I'm a D.O. and a OMM fellow and will begin my PM&R residency at Mayo in 2003. It's a great field, but $700K is definitely the top 2% of earners in rehab. Most of the physiatrists doing sports, spine, pain, occ med, electrodiagnostics, and musculoskeletal kinds of practices are in the 200K neighborhood. Plus, many physiatrists become partners in ortho groups, medical directors of rehab units, co-owners of outpatient rehab facilities, or imaging centers. The typical (non-business minded) physiatrist does a little better than primary care---$140K or so and probably mixes inpatient and outpatient practice.

That said, we're talking about a specialty with minimal call (ever hear of a rehab emergency?), low malpractice (unless doing interventional stuff), and all-in-all a great lifestyle. I know few physiatrists working more than 40-50 hours per week.

One of the nice things about PM&R is that you can set up your practice so you get out from under the thumb of the insurance companies by doing sports medicine, performing arts medicine, occ med consulting, manual medicine, disability work, medicolegal work, etc.
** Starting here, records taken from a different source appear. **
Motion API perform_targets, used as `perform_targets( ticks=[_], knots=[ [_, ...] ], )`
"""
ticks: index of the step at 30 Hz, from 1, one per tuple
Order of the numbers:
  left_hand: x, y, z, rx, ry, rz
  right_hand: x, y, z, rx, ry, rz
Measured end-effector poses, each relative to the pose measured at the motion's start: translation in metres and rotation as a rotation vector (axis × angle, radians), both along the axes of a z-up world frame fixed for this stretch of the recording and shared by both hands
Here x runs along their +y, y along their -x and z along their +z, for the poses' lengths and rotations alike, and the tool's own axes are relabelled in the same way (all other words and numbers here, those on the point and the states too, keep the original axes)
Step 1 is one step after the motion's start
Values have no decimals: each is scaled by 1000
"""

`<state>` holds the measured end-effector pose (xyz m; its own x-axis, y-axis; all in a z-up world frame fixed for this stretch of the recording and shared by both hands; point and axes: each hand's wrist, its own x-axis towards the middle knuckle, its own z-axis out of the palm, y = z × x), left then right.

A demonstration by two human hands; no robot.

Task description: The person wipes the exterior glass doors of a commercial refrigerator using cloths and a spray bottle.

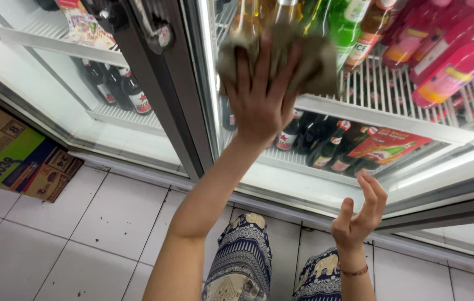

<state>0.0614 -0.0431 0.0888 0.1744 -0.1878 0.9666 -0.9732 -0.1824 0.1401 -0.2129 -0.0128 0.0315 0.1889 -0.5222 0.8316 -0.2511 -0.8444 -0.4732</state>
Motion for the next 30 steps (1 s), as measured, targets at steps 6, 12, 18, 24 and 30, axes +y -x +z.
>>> perform_targets(
  ticks=[6, 12, 18, 24, 30],
  knots=[
    [12, -28, -53, 72, -44, -18, 10, -13, -12, 88, -41, 3],
    [117, -32, -278, 178, -530, 70, 18, -7, -29, 161, -82, -9],
    [61, -78, -203, 124, -114, 146, 26, -13, -47, 242, -136, 46],
    [40, -82, -155, 86, -77, 94, 32, -30, -69, 286, -165, 83],
    [135, -36, -377, 13, -657, -95, 40, -18, -101, 308, -227, 58]
  ],
)
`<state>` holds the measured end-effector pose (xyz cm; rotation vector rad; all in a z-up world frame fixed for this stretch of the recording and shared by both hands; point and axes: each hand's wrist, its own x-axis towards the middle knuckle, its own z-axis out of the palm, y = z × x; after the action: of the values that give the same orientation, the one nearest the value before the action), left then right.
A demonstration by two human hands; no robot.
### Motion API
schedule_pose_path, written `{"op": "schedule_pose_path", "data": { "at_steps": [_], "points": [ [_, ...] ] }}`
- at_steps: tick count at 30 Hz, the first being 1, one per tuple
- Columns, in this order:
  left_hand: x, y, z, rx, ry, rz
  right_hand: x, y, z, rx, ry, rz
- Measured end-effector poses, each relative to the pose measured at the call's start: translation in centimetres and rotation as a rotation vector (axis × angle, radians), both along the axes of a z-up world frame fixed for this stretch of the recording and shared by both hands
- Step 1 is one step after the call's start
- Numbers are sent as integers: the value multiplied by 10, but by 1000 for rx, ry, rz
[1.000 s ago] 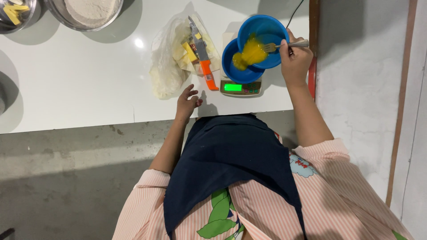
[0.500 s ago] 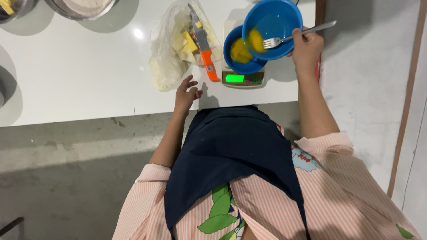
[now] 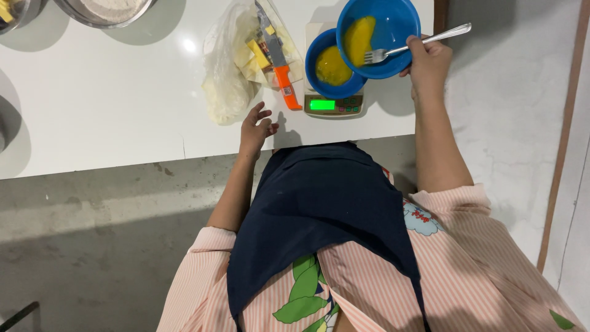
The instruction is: Preparing and measuring ingredients for baking, including cracking eggs and weighing condensed milk.
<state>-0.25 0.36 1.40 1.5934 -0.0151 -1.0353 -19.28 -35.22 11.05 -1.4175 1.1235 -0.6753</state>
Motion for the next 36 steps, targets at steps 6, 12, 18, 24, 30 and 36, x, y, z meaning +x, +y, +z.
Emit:
{"op": "schedule_pose_path", "data": {
  "at_steps": [6,12,18,24,30,36],
  "points": [
    [-1,0,-3,8,10,-2,-6,1,13,-27,-36,10],
    [-2,0,-9,0,19,0,-13,-1,17,-40,-72,2],
    [-4,-1,-7,10,15,-5,-13,1,30,1,-136,-13],
    [-5,-1,-15,-3,27,3,-13,1,29,-28,-92,-21],
    [-5,-18,-25,-58,41,-31,-14,3,24,-21,-62,-33],
    [-9,-74,-38,-146,-59,-118,-18,2,12,19,-50,-50]
  ]
}}
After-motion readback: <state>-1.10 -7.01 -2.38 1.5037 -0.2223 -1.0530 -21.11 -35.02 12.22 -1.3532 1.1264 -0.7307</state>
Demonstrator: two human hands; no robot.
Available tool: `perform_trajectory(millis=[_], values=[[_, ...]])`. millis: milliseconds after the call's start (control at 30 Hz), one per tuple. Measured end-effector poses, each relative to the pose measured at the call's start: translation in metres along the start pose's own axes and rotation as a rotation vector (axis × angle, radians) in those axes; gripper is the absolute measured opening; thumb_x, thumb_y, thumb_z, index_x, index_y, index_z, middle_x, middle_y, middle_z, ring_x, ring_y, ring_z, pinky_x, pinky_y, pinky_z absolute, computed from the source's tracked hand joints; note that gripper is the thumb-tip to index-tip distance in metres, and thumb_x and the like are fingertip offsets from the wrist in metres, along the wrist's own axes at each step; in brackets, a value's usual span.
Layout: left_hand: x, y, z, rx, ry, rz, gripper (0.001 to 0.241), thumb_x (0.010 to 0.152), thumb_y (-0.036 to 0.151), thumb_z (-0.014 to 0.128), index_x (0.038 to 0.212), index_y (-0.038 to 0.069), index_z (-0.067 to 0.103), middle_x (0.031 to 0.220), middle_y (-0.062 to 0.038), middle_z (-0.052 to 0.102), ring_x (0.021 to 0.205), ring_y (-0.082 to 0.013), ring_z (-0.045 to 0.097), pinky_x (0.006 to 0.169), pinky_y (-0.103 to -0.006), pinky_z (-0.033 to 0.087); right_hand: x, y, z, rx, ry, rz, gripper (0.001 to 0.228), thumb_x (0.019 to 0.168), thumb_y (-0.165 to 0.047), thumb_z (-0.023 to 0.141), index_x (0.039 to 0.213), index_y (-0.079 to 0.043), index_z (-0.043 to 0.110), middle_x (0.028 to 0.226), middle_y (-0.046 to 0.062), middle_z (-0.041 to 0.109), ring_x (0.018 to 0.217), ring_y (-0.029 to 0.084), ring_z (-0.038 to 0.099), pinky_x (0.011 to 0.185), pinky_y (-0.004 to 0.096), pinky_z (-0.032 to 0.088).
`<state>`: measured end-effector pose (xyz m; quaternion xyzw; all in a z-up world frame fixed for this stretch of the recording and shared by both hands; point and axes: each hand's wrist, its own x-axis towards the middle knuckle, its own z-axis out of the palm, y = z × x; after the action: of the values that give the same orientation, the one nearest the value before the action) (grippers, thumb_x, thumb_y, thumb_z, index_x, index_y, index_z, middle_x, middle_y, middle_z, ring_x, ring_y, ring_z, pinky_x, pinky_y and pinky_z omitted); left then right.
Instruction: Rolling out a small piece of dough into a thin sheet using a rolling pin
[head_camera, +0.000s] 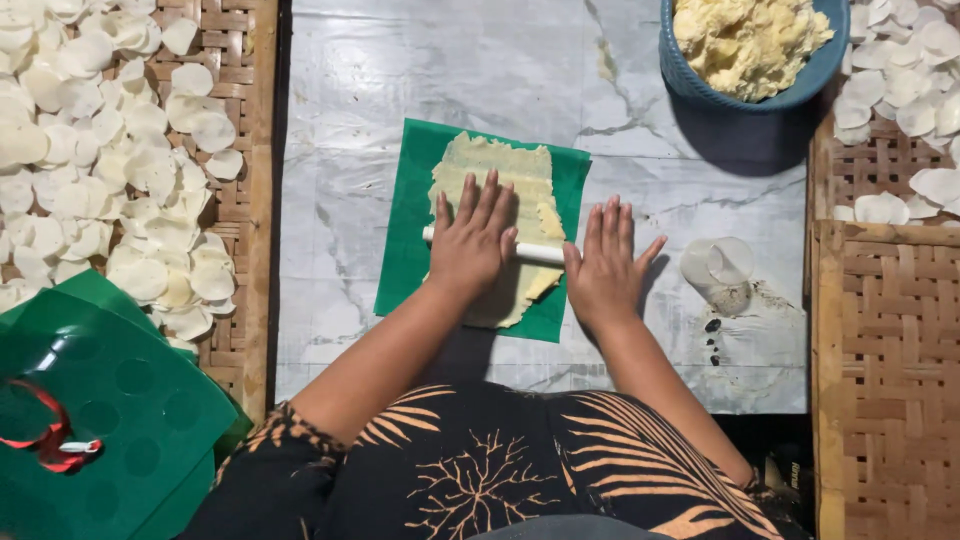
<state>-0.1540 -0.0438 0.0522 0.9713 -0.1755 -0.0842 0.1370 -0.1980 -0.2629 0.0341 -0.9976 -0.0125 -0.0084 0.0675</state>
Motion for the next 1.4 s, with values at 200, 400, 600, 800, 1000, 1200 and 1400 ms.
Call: perform_trajectory(millis=[200, 400, 600, 800, 1000, 1200, 1400], values=[[0.060, -0.004, -0.013, 0.014, -0.066, -0.103, 0.073, 0.109, 0.055, 0.019, 0.168, 0.017, 0.001, 0.174, -0.012, -0.007, 0.161, -0.0306, -0.010, 0.126, -0.0635, -0.008, 0.067, -0.001, -0.020, -0.013, -0.251, 0.133, 0.073, 0.106, -0.064, 0.017, 0.166, -0.022, 0.010, 0.174, 0.013, 0.004, 0.160, 0.028, -0.002, 0.115, 0.080, -0.007], [0.092, -0.011, -0.024, -0.011, -0.019, -0.115, 0.074, 0.110, 0.058, 0.016, 0.168, 0.014, -0.001, 0.174, -0.014, -0.009, 0.161, -0.0304, -0.011, 0.128, -0.0610, -0.008, 0.098, -0.005, -0.035, -0.003, -0.220, 0.137, 0.077, 0.105, -0.070, 0.014, 0.167, -0.025, 0.008, 0.174, 0.014, 0.001, 0.161, 0.028, -0.005, 0.118, 0.078, -0.005], [0.052, -0.006, -0.012, 0.014, 0.094, -0.067, 0.078, 0.108, 0.060, 0.023, 0.168, 0.015, 0.002, 0.175, -0.013, -0.006, 0.161, -0.0288, -0.008, 0.127, -0.0630, -0.008, 0.050, -0.002, -0.006, 0.059, 0.206, -0.005, 0.073, 0.110, -0.056, 0.033, 0.164, -0.007, 0.025, 0.171, 0.022, 0.018, 0.158, 0.035, 0.015, 0.114, 0.076, -0.005], [0.011, -0.020, 0.014, 0.041, 0.499, 0.290, 0.058, 0.108, 0.036, 0.048, 0.159, 0.009, 0.039, 0.167, -0.016, 0.032, 0.155, -0.0316, 0.030, 0.126, -0.0553, 0.017, 0.008, 0.007, -0.012, 0.104, 0.398, -0.136, 0.055, 0.112, -0.037, 0.042, 0.154, -0.002, 0.047, 0.165, 0.019, 0.039, 0.154, 0.035, 0.032, 0.118, 0.070, -0.002], [-0.006, -0.032, 0.047, 0.024, 0.335, 0.198, 0.059, 0.107, 0.042, 0.041, 0.158, 0.012, 0.041, 0.167, -0.012, 0.035, 0.155, -0.0279, 0.030, 0.125, -0.0444, 0.025, -0.002, 0.010, 0.007, 0.082, 0.140, -0.077, 0.068, 0.111, -0.049, 0.035, 0.161, -0.002, 0.032, 0.170, 0.019, 0.025, 0.158, 0.034, 0.017, 0.114, 0.078, -0.006], [0.051, -0.023, 0.013, 0.051, 0.146, 0.051, 0.069, 0.108, 0.052, 0.029, 0.161, 0.008, 0.034, 0.168, -0.017, 0.030, 0.156, -0.0396, 0.023, 0.126, -0.0516, 0.020, 0.069, 0.013, -0.003, -0.044, -0.196, 0.125, 0.077, 0.109, -0.061, 0.015, 0.163, -0.007, 0.023, 0.173, 0.013, 0.013, 0.161, 0.027, 0.001, 0.117, 0.078, -0.012], [0.096, -0.024, -0.013, 0.004, -0.020, -0.062, 0.069, 0.110, 0.050, 0.021, 0.167, 0.010, 0.015, 0.174, -0.013, 0.006, 0.161, -0.0341, 0.004, 0.129, -0.0560, 0.004, 0.121, 0.013, -0.014, 0.013, -0.259, 0.192, 0.074, 0.109, -0.059, 0.012, 0.166, -0.011, 0.010, 0.174, 0.009, 0.001, 0.161, 0.024, -0.005, 0.117, 0.076, -0.014]])
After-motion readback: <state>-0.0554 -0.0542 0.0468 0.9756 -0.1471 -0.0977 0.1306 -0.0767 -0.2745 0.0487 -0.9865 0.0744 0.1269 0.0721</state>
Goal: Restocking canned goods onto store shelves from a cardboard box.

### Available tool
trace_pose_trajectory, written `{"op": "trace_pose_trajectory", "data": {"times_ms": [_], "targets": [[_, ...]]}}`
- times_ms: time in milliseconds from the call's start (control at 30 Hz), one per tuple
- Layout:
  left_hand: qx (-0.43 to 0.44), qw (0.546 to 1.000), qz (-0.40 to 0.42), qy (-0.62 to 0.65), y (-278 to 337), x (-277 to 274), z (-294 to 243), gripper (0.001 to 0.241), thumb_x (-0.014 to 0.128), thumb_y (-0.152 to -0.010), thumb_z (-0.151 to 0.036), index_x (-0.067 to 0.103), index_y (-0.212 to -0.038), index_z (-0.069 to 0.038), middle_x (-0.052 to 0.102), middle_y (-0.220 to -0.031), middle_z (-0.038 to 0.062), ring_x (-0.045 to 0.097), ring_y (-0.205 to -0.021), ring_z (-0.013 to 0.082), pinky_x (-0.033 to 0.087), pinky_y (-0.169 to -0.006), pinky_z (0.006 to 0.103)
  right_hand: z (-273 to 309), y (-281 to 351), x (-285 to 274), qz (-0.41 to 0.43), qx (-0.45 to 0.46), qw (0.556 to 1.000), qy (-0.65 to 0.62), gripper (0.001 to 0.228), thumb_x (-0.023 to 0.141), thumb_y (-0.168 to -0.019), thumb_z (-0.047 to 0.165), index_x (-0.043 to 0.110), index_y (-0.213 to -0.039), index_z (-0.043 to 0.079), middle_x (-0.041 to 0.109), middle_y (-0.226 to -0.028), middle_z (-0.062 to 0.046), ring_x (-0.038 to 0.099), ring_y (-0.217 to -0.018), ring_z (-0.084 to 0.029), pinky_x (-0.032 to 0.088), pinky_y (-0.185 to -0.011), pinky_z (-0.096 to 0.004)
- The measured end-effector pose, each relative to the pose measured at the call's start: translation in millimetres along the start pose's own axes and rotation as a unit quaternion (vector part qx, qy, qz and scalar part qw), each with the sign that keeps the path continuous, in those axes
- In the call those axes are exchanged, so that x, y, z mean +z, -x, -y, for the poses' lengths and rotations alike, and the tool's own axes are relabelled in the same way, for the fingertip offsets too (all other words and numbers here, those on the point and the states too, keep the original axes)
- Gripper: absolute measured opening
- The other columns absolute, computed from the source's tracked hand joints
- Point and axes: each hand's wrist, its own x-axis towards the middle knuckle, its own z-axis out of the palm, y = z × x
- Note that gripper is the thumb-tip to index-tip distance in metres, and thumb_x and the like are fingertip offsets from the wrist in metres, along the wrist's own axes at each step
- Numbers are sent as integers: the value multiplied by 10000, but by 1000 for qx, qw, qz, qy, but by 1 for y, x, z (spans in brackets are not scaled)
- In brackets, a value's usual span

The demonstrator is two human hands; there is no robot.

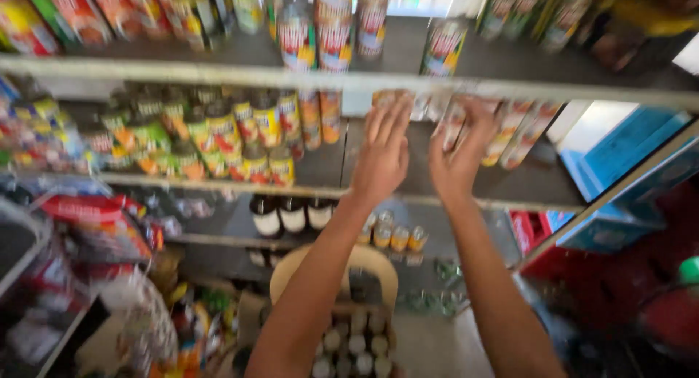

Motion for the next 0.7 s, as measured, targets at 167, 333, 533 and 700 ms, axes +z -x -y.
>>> {"op": "trace_pose_trajectory", "data": {"times_ms": [167,333,533,700], "targets": [[-123,981,68,131,160,14,-3,453,561,-1014,-72,508,-1462,-107,477,-1502,108,416,-1422,360,343,-1234,514,40,152,-3,122,143,980,-58,425,615,-965,51,512,-1376,25,533,-1361,-177,499,-1274,-316,439,-1108,-424],[-271,940,174,114,336,27,5,361,586,-1023,-141,550,-1381,-104,489,-1387,169,421,-1319,397,365,-1126,550,41,303,-14,272,144,951,-36,319,643,-1006,41,576,-1318,55,532,-1359,-175,480,-1301,-392,388,-1125,-475],[-456,821,334,79,559,25,10,356,597,-1025,-190,559,-1375,-132,470,-1415,174,404,-1358,418,369,-1131,568,30,469,-38,426,313,845,-75,327,609,-892,17,624,-1203,118,551,-1335,-175,499,-1248,-390,447,-1069,-458],[-579,688,428,89,652,-4,16,439,599,-1005,-149,515,-1434,-122,382,-1503,192,348,-1396,438,363,-1133,572,36,566,-38,584,305,750,-55,401,690,-814,37,653,-1206,111,572,-1249,-179,510,-1171,-419,433,-983,-516]]}}
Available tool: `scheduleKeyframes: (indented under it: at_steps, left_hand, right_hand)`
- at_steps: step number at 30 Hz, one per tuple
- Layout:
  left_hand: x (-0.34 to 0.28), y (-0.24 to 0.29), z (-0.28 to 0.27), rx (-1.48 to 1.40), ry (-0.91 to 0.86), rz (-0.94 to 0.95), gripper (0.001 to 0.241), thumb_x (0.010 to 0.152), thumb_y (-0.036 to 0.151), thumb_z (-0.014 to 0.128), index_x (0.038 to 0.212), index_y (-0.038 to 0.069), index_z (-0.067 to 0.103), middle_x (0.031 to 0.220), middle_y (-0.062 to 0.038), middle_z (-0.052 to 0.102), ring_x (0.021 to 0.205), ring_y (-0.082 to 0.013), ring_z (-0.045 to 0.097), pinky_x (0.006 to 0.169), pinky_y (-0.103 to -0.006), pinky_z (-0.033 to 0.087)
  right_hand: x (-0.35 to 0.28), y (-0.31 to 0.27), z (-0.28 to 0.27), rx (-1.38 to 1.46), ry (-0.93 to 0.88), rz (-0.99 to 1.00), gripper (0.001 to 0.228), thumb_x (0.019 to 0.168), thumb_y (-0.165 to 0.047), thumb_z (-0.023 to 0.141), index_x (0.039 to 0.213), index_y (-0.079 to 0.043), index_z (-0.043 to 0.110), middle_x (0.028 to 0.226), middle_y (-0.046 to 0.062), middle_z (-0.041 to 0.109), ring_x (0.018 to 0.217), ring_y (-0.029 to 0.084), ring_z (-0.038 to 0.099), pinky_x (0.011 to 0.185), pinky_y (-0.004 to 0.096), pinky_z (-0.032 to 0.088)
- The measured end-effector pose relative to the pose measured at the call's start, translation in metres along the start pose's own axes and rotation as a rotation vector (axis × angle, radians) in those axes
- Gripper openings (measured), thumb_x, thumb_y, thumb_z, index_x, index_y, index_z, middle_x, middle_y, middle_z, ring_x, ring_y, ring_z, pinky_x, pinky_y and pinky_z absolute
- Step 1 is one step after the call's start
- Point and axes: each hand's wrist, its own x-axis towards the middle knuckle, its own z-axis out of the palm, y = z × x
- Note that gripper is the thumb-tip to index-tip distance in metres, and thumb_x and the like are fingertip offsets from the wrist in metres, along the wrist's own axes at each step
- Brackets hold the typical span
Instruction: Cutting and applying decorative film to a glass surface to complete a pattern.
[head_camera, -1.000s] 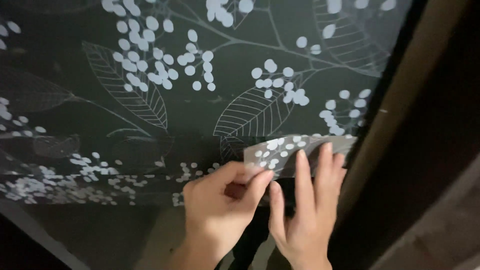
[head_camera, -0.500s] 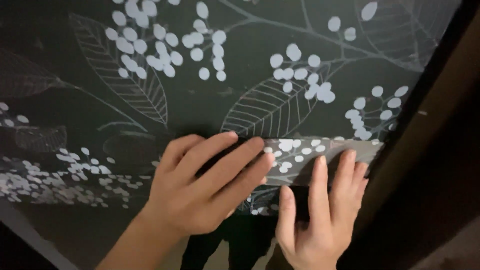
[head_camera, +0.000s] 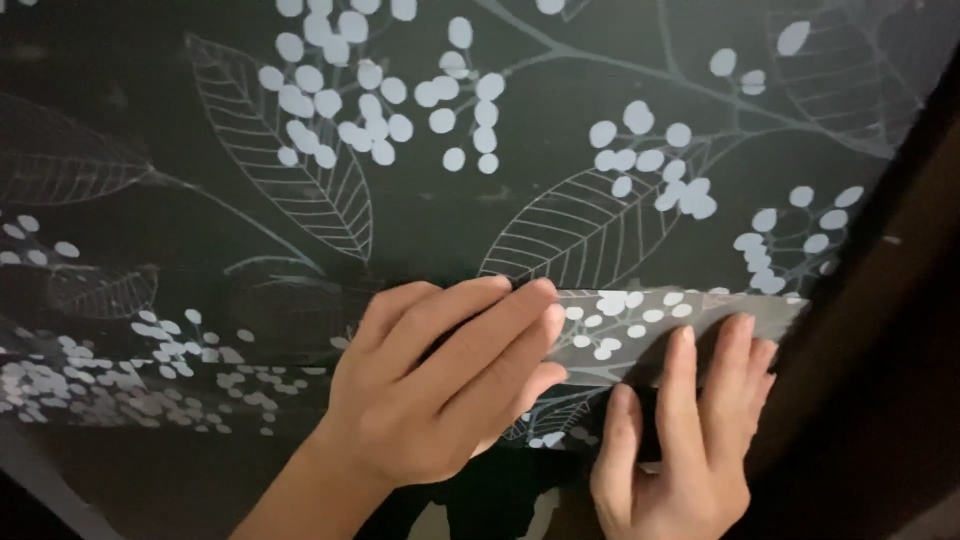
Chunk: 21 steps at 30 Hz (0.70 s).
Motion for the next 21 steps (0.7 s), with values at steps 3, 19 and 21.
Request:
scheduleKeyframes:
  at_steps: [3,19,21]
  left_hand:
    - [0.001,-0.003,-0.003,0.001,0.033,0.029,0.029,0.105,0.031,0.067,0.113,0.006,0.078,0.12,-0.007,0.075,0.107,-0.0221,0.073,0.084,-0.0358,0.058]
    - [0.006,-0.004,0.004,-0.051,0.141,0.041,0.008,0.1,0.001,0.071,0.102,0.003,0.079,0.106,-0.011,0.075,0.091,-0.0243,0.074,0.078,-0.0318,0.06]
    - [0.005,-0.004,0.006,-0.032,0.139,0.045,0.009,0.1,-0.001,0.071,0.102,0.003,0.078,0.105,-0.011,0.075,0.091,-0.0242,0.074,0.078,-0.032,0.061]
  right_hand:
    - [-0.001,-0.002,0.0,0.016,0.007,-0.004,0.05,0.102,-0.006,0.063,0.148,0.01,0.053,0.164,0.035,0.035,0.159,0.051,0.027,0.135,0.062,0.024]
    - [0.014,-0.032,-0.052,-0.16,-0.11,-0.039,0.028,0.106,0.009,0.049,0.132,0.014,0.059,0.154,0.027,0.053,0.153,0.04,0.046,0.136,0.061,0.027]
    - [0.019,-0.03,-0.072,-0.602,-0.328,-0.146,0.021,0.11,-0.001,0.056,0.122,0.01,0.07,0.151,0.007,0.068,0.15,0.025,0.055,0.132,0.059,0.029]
I think up till now it's been one of the best kept secrets in medicine. Things are changing though, the last PM&R match was one of the most competitive in recent history and top programs saw increases in applicants of about 15-20%.
 
Originally posted by Molybdenum
DOs have additional training in musculoskeletal medicine and manipulation, and their focus on primary care seem to make them good candidates for PMR...is that true?

If you're a DO and you paid attention and practiced your OMM in school and on rotations then, in a word, yes. If you're a DO and you scoffed at your OMM training and just twiddled your thumbs in class to pass the time then you have little more to offer than a MD.